Former French president Nicolas Sarkozy has called for the suspension of a key European Union accord allowing people and goods to move freely between the economic bloc's countries—the latest sign of rising anti-EU sentiment ahead of parliamentary elections this weekend, reports The Wall Street Journal.
In an editorial published Thursday in French weekly news magazine Le Point, Mr. Sarkozy took aim at the Schengen accord, an important building block of the EU. For nearly two decades, the agreement has made travel around Europe essentially borderless for both EU residents and the multitudes of undocumented migrants that have fueled debate throughout the election season.
"We must immediately suspend Schengen," Mr. Sarkozy wrote, according to excerpts released by Le Point just days before French voters head to the polls to vote for a new European Parliament.
Across the EU, far-right parties are garnering support from voters worried that an influx of immigrants is tearing at the EU's social fabric and adding further strain to the bloc's weakened economies. Polls show Mr. Sarkozy's center-right UMP and President François Hollande's ruling Socialist party trailing the far-right National Front party, led by firebrand Marine Le Pen.

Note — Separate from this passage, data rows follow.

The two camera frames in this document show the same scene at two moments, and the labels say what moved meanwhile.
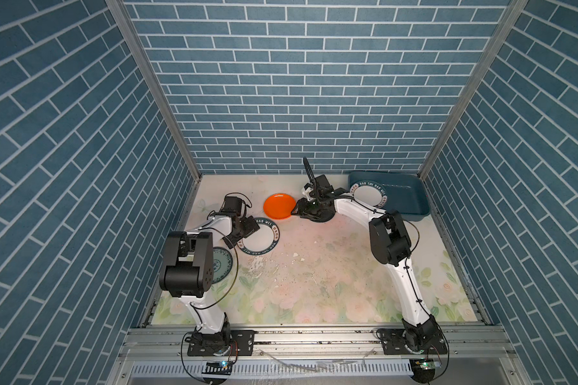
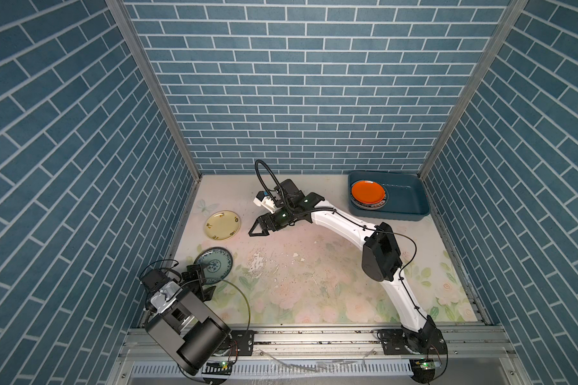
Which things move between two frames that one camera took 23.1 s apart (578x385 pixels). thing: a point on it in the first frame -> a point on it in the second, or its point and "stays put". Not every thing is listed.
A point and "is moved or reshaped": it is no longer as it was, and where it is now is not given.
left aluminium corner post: (155, 84) stays put
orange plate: (279, 205) is moved or reshaped
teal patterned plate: (222, 265) stays put
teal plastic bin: (406, 193) stays put
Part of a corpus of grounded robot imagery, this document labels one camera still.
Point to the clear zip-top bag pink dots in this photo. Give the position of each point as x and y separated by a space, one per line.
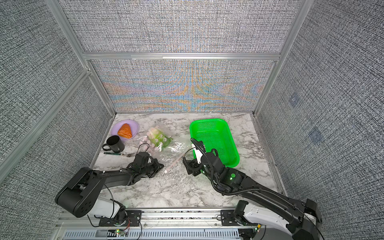
170 155

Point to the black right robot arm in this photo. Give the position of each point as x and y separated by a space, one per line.
259 204

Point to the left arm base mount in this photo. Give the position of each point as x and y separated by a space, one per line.
125 218

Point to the purple plate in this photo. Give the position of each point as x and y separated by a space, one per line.
133 124

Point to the black mug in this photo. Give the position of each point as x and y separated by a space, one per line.
114 143

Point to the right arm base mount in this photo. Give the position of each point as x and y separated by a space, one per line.
236 217

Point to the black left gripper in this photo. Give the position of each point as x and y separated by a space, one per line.
151 167

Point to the orange croissant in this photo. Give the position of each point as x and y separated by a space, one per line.
125 131

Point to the green chinese cabbage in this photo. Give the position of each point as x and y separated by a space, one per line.
157 138

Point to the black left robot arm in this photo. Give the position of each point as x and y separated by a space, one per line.
80 194

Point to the green plastic basket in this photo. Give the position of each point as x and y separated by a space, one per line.
216 134

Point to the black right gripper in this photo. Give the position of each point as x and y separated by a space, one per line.
193 165

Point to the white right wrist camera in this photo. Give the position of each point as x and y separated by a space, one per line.
198 155

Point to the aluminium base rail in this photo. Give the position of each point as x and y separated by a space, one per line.
169 224

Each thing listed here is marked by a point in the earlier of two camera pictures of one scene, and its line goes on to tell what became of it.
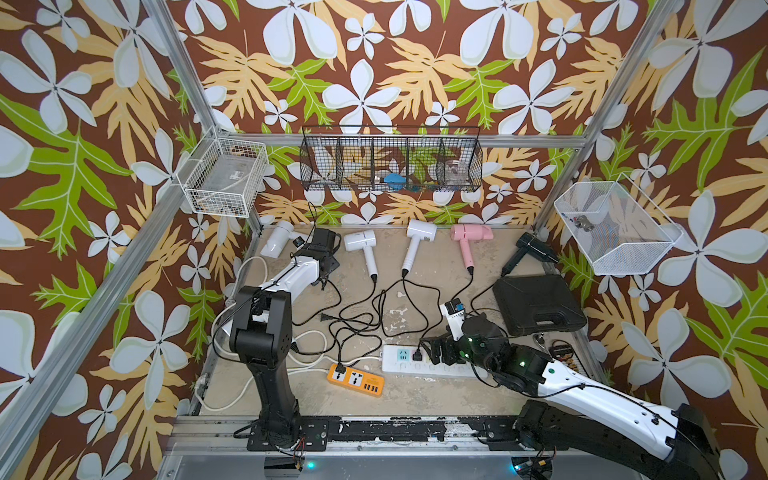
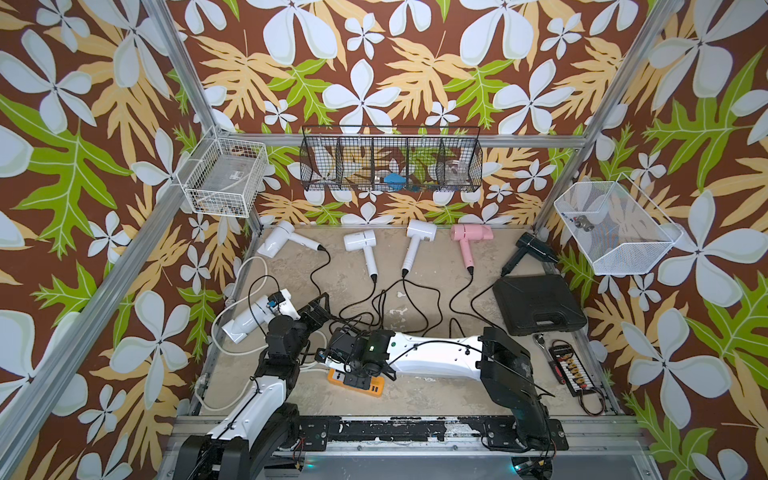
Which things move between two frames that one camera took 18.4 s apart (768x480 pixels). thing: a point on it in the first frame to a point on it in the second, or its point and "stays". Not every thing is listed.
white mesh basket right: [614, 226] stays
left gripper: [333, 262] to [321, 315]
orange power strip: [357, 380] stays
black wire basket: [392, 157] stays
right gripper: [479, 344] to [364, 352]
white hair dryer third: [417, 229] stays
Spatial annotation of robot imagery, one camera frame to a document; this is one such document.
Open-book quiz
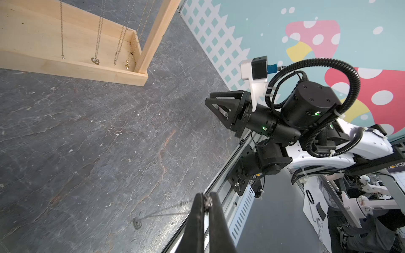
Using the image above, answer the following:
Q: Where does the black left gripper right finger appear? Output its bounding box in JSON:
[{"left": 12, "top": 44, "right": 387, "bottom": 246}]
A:
[{"left": 208, "top": 192, "right": 237, "bottom": 253}]

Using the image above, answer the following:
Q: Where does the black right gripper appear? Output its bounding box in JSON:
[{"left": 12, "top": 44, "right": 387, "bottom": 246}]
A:
[{"left": 205, "top": 90, "right": 280, "bottom": 139}]

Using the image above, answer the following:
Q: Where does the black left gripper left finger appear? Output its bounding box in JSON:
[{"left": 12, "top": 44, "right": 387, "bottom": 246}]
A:
[{"left": 176, "top": 194, "right": 205, "bottom": 253}]

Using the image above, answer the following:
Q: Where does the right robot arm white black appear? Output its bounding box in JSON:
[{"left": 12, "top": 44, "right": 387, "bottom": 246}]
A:
[{"left": 205, "top": 57, "right": 395, "bottom": 195}]

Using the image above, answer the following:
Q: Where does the wooden jewelry display stand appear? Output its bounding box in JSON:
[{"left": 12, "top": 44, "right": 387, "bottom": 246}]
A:
[{"left": 1, "top": 1, "right": 179, "bottom": 86}]

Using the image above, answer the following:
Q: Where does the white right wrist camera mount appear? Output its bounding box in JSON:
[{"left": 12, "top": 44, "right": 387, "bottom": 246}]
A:
[{"left": 240, "top": 56, "right": 281, "bottom": 112}]

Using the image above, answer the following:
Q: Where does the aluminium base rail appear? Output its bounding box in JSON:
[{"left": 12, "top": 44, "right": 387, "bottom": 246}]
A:
[{"left": 163, "top": 133, "right": 263, "bottom": 253}]

Freedom of movement inside the EU has made it easy for undocumented migrants from Eastern Europe, Africa and the Middle East to settle in core EU countries like France and Germany once they have slipped past the bloc's porous borders.
The richest EU countries tend to rely on often poorer ones at the bloc's edges, like Greece and Italy, to shield the Continent from illegal immigration. The borders of those peripheral countries, however, are marked by vast stretches of sea that are too costly for individual nations to secure on their own.